_Task prompt_.
If a line of the records contains the word "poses", list it.

(Records from a data collection)
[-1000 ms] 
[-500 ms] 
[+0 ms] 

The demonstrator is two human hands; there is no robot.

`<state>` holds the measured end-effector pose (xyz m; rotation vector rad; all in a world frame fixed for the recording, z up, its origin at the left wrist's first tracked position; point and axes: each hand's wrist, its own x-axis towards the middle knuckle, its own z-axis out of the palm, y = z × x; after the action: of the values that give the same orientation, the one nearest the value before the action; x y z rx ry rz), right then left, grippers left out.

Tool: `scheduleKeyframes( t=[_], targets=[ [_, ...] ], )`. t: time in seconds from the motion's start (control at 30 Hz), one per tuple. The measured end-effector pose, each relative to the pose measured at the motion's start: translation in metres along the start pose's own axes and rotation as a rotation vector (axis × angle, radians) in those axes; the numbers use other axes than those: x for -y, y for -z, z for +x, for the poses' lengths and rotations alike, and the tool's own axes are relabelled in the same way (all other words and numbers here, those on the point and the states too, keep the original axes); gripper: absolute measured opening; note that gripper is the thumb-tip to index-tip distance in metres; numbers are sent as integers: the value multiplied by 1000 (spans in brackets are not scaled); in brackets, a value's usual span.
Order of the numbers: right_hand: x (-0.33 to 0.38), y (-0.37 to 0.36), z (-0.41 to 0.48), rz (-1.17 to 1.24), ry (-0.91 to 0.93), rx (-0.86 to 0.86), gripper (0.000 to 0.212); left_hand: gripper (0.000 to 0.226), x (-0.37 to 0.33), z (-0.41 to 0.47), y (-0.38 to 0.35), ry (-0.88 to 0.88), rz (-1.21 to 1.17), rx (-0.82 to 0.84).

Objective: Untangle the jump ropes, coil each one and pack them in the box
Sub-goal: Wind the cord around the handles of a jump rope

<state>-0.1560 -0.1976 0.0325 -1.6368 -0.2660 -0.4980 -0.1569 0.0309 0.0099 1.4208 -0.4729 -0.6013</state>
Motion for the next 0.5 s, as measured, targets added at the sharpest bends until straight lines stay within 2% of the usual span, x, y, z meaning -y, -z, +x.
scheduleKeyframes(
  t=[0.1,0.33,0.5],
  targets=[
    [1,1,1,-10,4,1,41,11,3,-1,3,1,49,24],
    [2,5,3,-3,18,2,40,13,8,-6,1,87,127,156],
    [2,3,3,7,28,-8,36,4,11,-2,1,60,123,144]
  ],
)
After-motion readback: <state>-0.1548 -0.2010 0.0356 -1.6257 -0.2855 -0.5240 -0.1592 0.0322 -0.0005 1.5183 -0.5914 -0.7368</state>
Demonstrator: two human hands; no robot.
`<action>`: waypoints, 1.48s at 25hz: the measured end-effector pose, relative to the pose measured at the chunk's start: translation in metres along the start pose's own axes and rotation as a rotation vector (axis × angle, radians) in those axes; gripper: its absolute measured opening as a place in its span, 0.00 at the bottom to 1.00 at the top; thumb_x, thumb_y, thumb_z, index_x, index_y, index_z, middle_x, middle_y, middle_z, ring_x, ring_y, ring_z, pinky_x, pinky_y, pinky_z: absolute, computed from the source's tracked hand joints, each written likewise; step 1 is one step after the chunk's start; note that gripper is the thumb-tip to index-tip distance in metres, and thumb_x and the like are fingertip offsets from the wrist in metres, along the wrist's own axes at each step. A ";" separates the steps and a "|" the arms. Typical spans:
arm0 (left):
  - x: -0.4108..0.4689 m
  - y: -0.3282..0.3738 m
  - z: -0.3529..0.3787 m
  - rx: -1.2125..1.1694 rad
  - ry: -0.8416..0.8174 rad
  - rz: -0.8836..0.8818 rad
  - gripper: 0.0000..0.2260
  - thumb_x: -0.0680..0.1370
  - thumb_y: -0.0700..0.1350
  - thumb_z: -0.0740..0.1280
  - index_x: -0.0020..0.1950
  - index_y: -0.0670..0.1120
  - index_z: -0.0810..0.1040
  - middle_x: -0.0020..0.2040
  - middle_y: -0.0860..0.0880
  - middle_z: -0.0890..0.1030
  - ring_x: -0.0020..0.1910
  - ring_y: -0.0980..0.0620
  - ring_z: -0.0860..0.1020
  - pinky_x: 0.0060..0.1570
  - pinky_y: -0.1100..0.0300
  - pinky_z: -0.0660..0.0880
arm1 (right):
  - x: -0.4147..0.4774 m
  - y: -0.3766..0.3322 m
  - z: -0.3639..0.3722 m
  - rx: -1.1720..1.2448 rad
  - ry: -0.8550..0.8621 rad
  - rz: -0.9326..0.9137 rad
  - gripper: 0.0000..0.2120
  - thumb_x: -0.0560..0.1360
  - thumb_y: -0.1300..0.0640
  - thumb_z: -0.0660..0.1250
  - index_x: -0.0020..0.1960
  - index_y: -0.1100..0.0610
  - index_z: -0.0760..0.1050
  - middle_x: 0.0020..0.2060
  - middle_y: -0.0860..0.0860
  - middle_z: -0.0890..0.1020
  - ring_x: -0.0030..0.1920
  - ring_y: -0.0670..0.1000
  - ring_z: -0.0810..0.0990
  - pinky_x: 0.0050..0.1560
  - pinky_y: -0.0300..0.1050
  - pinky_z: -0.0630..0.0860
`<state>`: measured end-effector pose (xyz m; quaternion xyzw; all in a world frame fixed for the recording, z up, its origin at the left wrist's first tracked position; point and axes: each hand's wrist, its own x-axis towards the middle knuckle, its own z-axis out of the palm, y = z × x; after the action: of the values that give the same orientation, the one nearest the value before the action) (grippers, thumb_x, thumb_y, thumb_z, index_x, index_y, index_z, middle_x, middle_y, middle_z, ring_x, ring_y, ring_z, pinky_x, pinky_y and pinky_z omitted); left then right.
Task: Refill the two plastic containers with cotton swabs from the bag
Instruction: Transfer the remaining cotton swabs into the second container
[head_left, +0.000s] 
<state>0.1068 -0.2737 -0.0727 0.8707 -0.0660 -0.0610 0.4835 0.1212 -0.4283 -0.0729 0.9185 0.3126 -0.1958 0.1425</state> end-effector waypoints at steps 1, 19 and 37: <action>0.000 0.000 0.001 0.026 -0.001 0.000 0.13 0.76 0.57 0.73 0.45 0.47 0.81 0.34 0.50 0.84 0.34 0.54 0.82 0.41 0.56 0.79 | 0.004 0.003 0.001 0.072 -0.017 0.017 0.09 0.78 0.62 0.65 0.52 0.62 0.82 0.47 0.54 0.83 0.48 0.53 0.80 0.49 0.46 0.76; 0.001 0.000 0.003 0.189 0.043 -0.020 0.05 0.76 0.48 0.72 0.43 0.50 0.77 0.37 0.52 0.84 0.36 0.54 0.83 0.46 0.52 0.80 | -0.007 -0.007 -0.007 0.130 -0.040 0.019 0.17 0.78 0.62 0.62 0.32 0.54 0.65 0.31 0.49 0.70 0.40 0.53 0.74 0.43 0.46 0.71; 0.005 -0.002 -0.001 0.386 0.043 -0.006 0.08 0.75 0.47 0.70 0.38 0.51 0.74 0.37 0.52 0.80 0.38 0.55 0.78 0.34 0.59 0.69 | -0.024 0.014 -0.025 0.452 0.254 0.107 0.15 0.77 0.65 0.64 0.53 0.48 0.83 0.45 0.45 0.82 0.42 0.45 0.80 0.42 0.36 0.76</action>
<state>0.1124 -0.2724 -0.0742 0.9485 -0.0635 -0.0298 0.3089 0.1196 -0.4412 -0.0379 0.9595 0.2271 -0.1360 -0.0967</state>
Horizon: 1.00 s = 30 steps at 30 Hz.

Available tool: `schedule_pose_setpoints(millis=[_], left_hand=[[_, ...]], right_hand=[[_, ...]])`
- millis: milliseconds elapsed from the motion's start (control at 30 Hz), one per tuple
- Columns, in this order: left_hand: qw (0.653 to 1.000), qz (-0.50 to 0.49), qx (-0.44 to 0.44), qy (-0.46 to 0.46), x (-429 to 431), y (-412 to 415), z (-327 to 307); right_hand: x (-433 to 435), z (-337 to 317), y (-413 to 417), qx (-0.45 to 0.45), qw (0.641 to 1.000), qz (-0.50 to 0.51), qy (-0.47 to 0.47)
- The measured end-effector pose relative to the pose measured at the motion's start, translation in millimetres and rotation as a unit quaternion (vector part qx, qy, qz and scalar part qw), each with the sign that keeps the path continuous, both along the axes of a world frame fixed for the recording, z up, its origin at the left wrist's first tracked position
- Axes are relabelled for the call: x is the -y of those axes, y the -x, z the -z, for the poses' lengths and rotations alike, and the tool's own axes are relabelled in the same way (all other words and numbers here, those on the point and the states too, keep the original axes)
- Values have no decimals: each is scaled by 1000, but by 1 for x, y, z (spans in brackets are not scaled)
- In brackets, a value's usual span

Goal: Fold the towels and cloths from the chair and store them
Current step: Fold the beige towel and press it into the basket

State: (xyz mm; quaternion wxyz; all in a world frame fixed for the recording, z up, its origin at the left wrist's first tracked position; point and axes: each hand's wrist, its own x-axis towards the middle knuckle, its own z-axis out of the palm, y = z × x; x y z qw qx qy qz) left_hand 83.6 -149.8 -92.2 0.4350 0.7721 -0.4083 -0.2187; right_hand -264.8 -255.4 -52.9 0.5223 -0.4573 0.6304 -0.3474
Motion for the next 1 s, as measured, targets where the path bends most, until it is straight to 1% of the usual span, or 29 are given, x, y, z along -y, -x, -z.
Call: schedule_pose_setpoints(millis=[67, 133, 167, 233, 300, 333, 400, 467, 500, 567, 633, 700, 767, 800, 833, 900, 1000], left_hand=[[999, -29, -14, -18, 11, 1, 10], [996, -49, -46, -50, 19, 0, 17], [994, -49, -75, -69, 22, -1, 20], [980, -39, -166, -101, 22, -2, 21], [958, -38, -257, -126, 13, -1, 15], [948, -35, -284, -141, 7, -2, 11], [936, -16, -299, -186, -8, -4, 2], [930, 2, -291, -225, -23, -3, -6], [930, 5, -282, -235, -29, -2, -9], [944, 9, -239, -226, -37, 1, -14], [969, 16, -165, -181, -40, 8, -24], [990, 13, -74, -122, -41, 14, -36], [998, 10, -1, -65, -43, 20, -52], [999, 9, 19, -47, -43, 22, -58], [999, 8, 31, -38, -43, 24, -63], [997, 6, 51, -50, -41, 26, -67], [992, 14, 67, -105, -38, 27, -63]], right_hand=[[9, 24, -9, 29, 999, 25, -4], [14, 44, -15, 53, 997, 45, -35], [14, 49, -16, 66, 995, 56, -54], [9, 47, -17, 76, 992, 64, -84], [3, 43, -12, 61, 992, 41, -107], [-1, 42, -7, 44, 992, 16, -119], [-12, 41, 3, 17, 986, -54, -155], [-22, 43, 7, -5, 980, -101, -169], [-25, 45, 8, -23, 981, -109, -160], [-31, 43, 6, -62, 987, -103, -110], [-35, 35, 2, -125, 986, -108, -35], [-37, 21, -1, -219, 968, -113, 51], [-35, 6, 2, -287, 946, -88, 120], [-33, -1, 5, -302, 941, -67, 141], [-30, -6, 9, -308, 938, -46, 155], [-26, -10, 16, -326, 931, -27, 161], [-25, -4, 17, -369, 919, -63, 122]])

_Answer for this exercise_.
Tool: `scheduleKeyframes( t=[_], targets=[ [_, ...] ], )`. t: time in seconds from the motion's start (control at 30 Hz), one per tuple. The measured end-effector pose, each relative to the pose measured at the motion's start: translation in metres along the start pose's own axes and rotation as a rotation vector (axis × angle, radians) in those axes; the numbers use other axes than those: x for -y, y for -z, z for +x, for the poses' lengths and rotations alike, and the tool's own axes are relabelled in the same way (all other words and numbers here, those on the point and the states too, keep the original axes); gripper: absolute measured opening; note that gripper is the thumb-tip to index-tip distance in metres; numbers are sent as integers: the value multiplied by 1000 (spans in brackets are not scaled); in brackets, a value's usual span.
- Axes are relabelled for the call: x is the -y of those axes, y the -x, z the -z, for the poses' lengths and rotations alike, and the tool's own axes are relabelled in the same way (all other words and numbers here, those on the point and the states too, keep the original axes)

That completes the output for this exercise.